** Opening SUPPLIED DATA block **
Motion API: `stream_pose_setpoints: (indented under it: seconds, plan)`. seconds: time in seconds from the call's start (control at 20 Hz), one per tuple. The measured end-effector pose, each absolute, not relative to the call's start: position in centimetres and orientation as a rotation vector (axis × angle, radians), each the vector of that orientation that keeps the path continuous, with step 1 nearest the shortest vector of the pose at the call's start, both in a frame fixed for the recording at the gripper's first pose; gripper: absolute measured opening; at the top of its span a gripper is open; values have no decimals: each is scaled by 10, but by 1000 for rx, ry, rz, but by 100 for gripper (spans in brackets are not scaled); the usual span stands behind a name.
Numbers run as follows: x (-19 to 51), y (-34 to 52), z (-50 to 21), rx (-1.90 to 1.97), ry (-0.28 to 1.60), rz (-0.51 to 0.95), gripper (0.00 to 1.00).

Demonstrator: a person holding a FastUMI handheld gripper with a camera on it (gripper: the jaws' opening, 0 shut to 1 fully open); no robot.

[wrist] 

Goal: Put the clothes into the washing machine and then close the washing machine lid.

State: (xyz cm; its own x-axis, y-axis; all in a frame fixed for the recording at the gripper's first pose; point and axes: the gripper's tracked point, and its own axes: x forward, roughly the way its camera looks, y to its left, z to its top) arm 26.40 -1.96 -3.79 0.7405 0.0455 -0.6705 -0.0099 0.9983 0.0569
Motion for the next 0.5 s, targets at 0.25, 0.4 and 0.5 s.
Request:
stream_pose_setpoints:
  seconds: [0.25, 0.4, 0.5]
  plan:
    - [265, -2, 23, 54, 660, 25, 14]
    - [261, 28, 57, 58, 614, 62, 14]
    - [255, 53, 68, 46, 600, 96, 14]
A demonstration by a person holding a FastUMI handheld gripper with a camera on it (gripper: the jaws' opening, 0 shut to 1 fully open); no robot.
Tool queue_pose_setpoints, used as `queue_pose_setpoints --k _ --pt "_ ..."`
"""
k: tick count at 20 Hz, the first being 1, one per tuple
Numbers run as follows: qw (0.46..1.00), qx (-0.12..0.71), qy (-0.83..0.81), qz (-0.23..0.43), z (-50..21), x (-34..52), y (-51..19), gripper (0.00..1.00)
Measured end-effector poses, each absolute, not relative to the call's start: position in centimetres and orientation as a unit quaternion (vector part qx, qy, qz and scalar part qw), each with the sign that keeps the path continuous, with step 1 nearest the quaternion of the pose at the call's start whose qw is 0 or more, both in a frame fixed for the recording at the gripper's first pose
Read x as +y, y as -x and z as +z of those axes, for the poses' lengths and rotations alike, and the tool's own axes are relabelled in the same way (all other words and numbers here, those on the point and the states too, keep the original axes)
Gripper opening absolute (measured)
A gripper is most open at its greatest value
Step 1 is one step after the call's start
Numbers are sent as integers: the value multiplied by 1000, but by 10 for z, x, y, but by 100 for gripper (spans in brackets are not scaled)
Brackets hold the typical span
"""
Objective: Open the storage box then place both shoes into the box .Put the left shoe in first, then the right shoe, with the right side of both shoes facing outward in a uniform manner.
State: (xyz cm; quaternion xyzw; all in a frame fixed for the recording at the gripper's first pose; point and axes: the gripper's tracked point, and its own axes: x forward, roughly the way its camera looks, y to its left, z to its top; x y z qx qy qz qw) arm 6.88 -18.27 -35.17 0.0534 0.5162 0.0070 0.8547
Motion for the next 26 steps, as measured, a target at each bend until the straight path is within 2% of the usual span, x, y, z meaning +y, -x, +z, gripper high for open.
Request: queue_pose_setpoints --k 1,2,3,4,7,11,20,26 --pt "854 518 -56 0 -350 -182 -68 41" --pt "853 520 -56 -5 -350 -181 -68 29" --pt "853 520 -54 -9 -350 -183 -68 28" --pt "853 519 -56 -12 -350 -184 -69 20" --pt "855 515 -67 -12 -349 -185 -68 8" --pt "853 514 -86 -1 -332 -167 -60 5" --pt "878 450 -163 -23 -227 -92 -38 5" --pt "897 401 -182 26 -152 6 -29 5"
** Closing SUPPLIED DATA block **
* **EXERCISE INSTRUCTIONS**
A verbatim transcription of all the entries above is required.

* **TASK RESPONSE**
Motion API: `stream_pose_setpoints: (indented under it: seconds, plan)`. seconds: time in seconds from the call's start (control at 20 Hz), one per tuple. The measured end-effector pose, each absolute, not relative to the call's start: position in centimetres and orientation as a rotation vector (axis × angle, radians), each the vector of that orientation that keeps the path continuous, with step 1 nearest the shortest vector of the pose at the call's start, both in a frame fixed for the recording at the gripper's first pose; gripper: absolute measured opening; at the top of its span a gripper is open; values have no decimals: each is scaled by 10, but by 1000 for rx, ry, rz, but by 100 for gripper (spans in brackets are not scaled); the usual span stands behind a name.
Numbers run as follows: x (-19 to 51), y (-34 to 52), z (-50 to 21), rx (-1.90 to 1.97), ry (-0.28 to 1.60), rz (-0.51 to 0.95), gripper (0.00 to 1.00).

Demonstrator: a person holding a FastUMI handheld gripper with a camera on it (gripper: the jaws' opening, 0 shut to 1 fully open); no robot.

[wrist] 

Goal: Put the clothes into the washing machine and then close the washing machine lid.

State: (xyz cm; its own x-axis, y-axis; all in a frame fixed for the recording at the gripper's first pose; point and axes: the gripper's tracked point, and its own axes: x forward, roughly the way its camera looks, y to its left, z to its top) arm 26.40 -1.96 -3.79 0.7405 0.0455 -0.6705 -0.0099 0.9983 0.0569
Motion for the next 0.5 s, targets at 0.25, 0.4 and 0.5 s.
Request:
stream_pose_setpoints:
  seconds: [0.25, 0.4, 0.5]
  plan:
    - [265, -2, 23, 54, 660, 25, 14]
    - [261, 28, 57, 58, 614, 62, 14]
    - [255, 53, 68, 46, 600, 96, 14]
A demonstration by a person holding a FastUMI handheld gripper with a camera on it (gripper: the jaws' opening, 0 shut to 1 fully open); no robot.
Tool queue_pose_setpoints, used as `queue_pose_setpoints --k _ --pt "_ ..."`
"""
k: tick count at 20 Hz, the first being 1, one per tuple
Numbers run as follows: qw (0.46..1.00), qx (-0.12..0.71), qy (-0.83..0.81), qz (-0.23..0.43), z (-50..21), x (-34..52), y (-51..19), gripper (0.00..1.00)
Measured end-effector poses, each absolute, not relative to the call's start: position in centimetres and orientation as a unit quaternion (vector part qx, qy, qz and scalar part qw), each with the sign that keeps the path continuous, with step 1 nearest the quaternion of the pose at the call's start whose qw is 0 or more, both in a frame fixed for the recording at the gripper's first pose
Read x as +y, y as -x and z as +z of those axes, for the poses' lengths and rotations alike, and the tool's own axes are relabelled in the same way (all other words and numbers here, those on the point and the states too, keep the original axes)
Gripper opening absolute (measured)
A gripper is most open at its greatest value
Step 1 is one step after the call's start
Numbers are sent as integers: the value multiplied by 1000, but by 10 for z, x, y, but by 100 for gripper (spans in brackets are not scaled)
Brackets hold the typical span
"""
Objective: Open the storage box then place both shoes into the box .Put the left shoe in first, then the right shoe, with the right side of both shoes facing outward in a uniform manner.
State: (xyz cm; quaternion xyzw; all in a frame fixed for the recording at the gripper's first pose; point and axes: the gripper's tracked point, and its own axes: x forward, roughly the way its camera looks, y to its left, z to its top; x y z qx qy qz qw) arm 6.88 -18.27 -35.17 0.0534 0.5162 0.0070 0.8547
Motion for the next 26 steps, as measured, a target at each bend until the straight path is within 2% of the usual span, x, y, z meaning +y, -x, +z, gripper high for open.
Request: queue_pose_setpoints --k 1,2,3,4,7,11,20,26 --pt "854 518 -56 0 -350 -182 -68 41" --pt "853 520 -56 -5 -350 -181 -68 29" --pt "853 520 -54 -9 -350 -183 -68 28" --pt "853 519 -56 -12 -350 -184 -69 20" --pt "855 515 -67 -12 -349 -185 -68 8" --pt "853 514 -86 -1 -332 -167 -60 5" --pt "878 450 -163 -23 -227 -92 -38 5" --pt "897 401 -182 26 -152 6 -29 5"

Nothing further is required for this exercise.